By Dr. Kristen Wynns, PhD

We hear a lot about how to prevent bullying on all levels. What we don’t hear a lot about, though, is what to do if you suspect your child is the bully. Today’s article is an excerpt from a blog by Dr. Wynns, and sheds some light on the topic. Great info! – TMoM

No parent wants to realize that his or her child IS the bully, but it’s an unpleasant reality many parents face. It’s important to know the warning signs to look out for and what to do about it if you discover your child is engaging in overt or subtle bullying.

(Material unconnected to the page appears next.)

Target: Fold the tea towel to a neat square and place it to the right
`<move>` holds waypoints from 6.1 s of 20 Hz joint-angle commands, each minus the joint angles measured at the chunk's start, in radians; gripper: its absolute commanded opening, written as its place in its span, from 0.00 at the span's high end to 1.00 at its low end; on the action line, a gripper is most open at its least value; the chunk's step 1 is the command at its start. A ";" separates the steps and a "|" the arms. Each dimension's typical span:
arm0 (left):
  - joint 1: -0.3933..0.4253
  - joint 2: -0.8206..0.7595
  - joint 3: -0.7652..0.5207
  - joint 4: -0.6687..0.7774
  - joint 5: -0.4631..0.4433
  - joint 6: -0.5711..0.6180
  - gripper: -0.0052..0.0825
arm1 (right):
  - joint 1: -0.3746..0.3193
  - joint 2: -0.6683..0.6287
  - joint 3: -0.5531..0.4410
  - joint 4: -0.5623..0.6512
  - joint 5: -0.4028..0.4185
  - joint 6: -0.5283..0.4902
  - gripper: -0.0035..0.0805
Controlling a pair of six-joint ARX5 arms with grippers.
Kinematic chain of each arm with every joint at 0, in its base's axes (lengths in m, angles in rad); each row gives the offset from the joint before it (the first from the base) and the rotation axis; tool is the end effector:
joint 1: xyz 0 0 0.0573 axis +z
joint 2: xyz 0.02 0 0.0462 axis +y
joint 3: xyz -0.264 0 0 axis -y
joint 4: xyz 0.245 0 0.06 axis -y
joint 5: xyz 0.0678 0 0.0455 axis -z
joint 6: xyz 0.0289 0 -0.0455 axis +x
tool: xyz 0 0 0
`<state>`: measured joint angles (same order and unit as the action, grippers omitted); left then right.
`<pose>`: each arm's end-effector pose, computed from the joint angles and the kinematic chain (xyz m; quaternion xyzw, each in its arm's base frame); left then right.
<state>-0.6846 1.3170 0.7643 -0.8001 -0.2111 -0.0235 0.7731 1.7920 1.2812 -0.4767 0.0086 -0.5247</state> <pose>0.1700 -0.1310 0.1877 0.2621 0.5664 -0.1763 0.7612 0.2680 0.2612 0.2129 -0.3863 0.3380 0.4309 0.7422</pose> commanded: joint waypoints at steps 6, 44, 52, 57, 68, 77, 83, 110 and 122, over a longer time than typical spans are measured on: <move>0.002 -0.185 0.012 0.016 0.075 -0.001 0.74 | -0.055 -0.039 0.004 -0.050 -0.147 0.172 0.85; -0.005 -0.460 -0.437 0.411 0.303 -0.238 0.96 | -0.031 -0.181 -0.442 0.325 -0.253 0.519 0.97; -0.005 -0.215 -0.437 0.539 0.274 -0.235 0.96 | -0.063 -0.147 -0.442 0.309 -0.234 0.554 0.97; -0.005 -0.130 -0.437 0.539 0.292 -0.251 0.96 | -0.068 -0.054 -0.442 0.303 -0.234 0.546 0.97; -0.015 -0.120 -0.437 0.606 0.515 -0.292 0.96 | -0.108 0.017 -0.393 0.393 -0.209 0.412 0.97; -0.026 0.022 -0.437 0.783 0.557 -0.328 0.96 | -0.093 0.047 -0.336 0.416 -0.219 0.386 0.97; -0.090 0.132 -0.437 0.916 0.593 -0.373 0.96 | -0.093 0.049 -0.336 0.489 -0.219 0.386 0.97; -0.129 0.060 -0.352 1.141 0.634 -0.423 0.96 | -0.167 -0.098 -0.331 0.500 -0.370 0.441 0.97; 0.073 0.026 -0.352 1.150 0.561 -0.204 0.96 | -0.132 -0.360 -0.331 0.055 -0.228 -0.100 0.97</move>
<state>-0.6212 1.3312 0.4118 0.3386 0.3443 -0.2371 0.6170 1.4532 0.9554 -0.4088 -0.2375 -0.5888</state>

What if my child IS the bully? Signs to look out for:

~ Frequent name-calling (describing others as ‘wimps’ or ‘jerks’)
~ Regular bragging
~ A need to always get his own way
~ Spending a lot of time with younger or less powerful kids
~ A defiant or hostile attitude (easily takes offense)
~ A lack of empathy for others
~ Hot tempered, impulsive, easily irritated
~ Aggressive towards adults or siblings
~ Describes frequent changes in friendships, “I’m not her friend anymore” and seems to create a lot of drama in her peer group

If you suspect your child is the bully, it is important to do the following:

~ Examine behavior and interactions in your own home (is he watching violent media, is the child exposed to intense marital conflict or sibling fighting, or is your discipline overly harsh?)
~ Make an effort to identify what triggers the bullying behavior.
~ Make it clear that bullying is not acceptable and set reasonable and fair consequences for failing to comply with those rules. Establish a “zero tolerance policy” regarding bullying in your family.
~ As bullying is often a sign of poor interpersonal social skills, parents may want find methods to help their child learn healthy social skills and bring out the best traits in their child by redirecting their energies toward healthy and contributory activities such as volunteering, martial arts (to practice self-control), or Boy/Girl Scouts (to form friendships and practice cooperation towards a common goal)
~ Many kids who bully have underlying insecurities or emotional problems that need to be addressed in therapy or with the school counselor. Social skills groups can be great for kids who are victims of bullying or engaging in bullying.